Task item: Although pictures appear in the entries below, leave them out and print exactly the lines from the first line through the line containing "query (the noun phrase to segment): red".

[Saved data entries]
###
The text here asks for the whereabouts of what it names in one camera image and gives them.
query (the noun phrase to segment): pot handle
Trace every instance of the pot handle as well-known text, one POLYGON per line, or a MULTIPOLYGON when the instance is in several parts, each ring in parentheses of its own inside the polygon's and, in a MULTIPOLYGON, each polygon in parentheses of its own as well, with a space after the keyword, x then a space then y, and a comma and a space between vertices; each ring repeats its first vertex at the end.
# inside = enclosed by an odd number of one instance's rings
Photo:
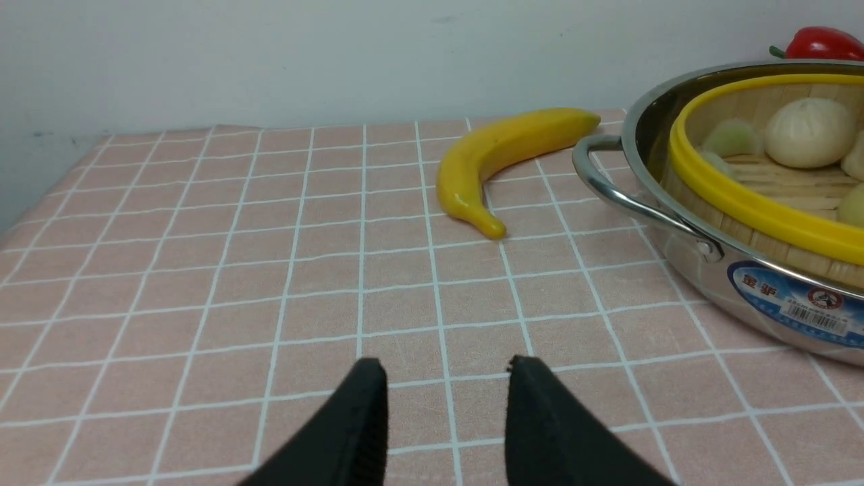
POLYGON ((696 249, 709 263, 715 263, 723 258, 723 250, 719 243, 706 234, 685 224, 677 217, 636 201, 631 196, 620 191, 608 178, 603 176, 591 162, 593 151, 622 151, 621 137, 618 135, 591 135, 576 144, 573 149, 573 167, 579 178, 594 192, 597 197, 610 206, 624 210, 633 218, 667 230, 675 231, 682 236, 696 241, 696 249))

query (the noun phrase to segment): red bell pepper
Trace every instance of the red bell pepper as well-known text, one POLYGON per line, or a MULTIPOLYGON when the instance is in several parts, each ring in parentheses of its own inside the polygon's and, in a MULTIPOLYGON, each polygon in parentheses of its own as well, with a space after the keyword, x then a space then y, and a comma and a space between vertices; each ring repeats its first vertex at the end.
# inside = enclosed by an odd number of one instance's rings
###
Final answer:
The text here asks for the whereabouts of what it names in one camera image and gives them.
query (the noun phrase to segment): pot handle
Trace every instance of the pot handle as well-known text, one POLYGON per line, or a MULTIPOLYGON when the instance is in several parts, each ring in parentheses of its own inside the polygon's and, in a MULTIPOLYGON, each polygon in parentheses of its own as well, with a space after the keyword, x then a space then y, and a comma and a space between vertices; each ring repeats its first vertex at the end.
# inside = enclosed by an odd number of one instance's rings
Photo:
POLYGON ((696 249, 709 263, 715 263, 723 258, 723 250, 719 243, 706 234, 685 224, 677 217, 636 201, 631 196, 620 191, 608 178, 603 176, 591 162, 593 151, 622 151, 621 137, 618 135, 591 135, 576 144, 573 149, 573 167, 579 178, 594 192, 597 197, 610 206, 624 210, 633 218, 667 230, 675 231, 682 236, 696 241, 696 249))

query (the noun phrase to segment): red bell pepper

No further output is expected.